Goal Best Cuts Why It Fits
Max Protein Per Bite Top Round, Eye Of Round Very lean; ~25–26 g protein per 3 oz cooked.
Protein With Tender Bite Top Sirloin, Tri-Tip Solid protein with a touch more fat for texture.
Macro-Friendly Meal Prep Eye Of Round Roast Easy to roast, chill, and slice thin for the week.
Sandwiches And Bowls Top Round, Sirloin Tip Lean slices hold up well in cold applications.
Flavor-First Night Ribeye Rich marbling; fewer grams of protein per ounce.

How To Read Labels And Data Correctly

Serving size vs percent: Some tables show protein as a percent of calories and others as grams per serving. Grams per cooked serving is the most practical way to compare cuts. The linked tables above provide both formats for clarity.

Raw vs cooked entries: Raw numbers run lower because water and fat haven’t rendered. If you compare raw to cooked, you’ll get misleading results. Use cooked-to-cooked comparisons when ranking steaks for protein density.

Trim language: Phrases such as “lean only” or “trimmed to 0-inch fat” indicate external fat was removed before analysis. That mirrors what many home cooks do before or after cooking, and it aligns with the entries cited here.

Where Health Guidance Fits

Lean beef can fit a balanced pattern when portions stay sensible and you rotate with poultry, fish, legumes, and dairy. If you’re tuning your diet for heart health or cholesterol, steer toward leaner steaks and vary your protein sources. A plain-language overview from Harvard Health explains why trimming saturated fat matters and how to build an overall mix of protein foods.

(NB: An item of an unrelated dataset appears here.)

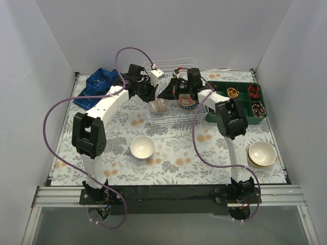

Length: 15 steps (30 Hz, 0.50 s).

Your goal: Load the bowls into the dish rack

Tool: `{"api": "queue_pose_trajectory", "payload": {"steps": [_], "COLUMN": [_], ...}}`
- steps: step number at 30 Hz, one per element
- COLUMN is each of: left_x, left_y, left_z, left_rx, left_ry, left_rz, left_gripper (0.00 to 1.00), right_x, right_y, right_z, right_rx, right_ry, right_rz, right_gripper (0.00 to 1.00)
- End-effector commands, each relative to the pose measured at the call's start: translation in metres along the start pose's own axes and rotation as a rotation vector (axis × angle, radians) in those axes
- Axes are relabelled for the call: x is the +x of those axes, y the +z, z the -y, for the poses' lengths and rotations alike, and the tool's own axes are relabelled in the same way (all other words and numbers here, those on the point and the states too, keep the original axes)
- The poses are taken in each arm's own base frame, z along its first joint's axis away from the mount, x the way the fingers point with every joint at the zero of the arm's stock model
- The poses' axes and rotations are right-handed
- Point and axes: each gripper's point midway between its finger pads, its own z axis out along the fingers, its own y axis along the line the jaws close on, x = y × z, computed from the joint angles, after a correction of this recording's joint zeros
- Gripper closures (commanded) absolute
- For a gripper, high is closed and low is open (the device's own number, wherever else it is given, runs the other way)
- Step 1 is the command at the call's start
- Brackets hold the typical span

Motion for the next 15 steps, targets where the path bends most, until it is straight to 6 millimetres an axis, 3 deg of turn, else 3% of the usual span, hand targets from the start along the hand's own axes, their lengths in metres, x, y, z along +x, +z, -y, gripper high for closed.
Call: {"api": "queue_pose_trajectory", "payload": {"steps": [1,6,15], "left_x": [0.004,0.023,0.036], "left_y": [-0.005,-0.001,0.012], "left_z": [0.005,0.010,0.003], "left_rx": [0.003,-0.002,-0.031], "left_ry": [0.047,0.058,0.066], "left_rz": [-0.041,-0.094,-0.135], "left_gripper": [1.00,1.00,1.00], "right_x": [0.000,0.005,0.004], "right_y": [-0.002,-0.007,-0.010], "right_z": [0.011,0.020,0.036], "right_rx": [-0.005,0.012,0.027], "right_ry": [-0.016,0.004,0.004], "right_rz": [0.005,0.004,0.010], "right_gripper": [0.99,0.99,0.98]}}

Quick Picks And Simple Swaps

  • Want the single best bet? Grab top round steak and cook it to medium-rare, then slice thin.
  • Need roast slices for sandwiches? Roast eye of round; chill and carve across the grain.
  • Prefer a little more tenderness? Choose top sirloin and portion to keep calories in line.
  • Chasing flavor with protein in mind? Tri-tip brings a meaty bite while keeping protein competitive.

Which Cut Of Steak Is Highest In Protein? Final Takeaways

Which Cut Of Steak Is Highest In Protein? For cooked, trimmed portions, top round steak usually takes the crown, with eye of round close behind. Both deliver roughly 25–26 g protein per 3 oz serving and excel when you want protein-forward meals without extra calories. Keep trim lean, cook hot and quick, and slice thin to make these budget-friendly cuts taste great day after day.

Method Notes And Sources

Figures in this guide reference cooked entries for common retail cuts drawn from resources that standardize USDA nutrient data. If you need a specific brand or grade, scan the package nutrition panel, then map it against the nearest cooked, trimmed entry in USDA FoodData Central. Representative entries used here include top round steak (cooked), eye of round roast (cooked), top sirloin (cooked), and tri-tip steak (cooked).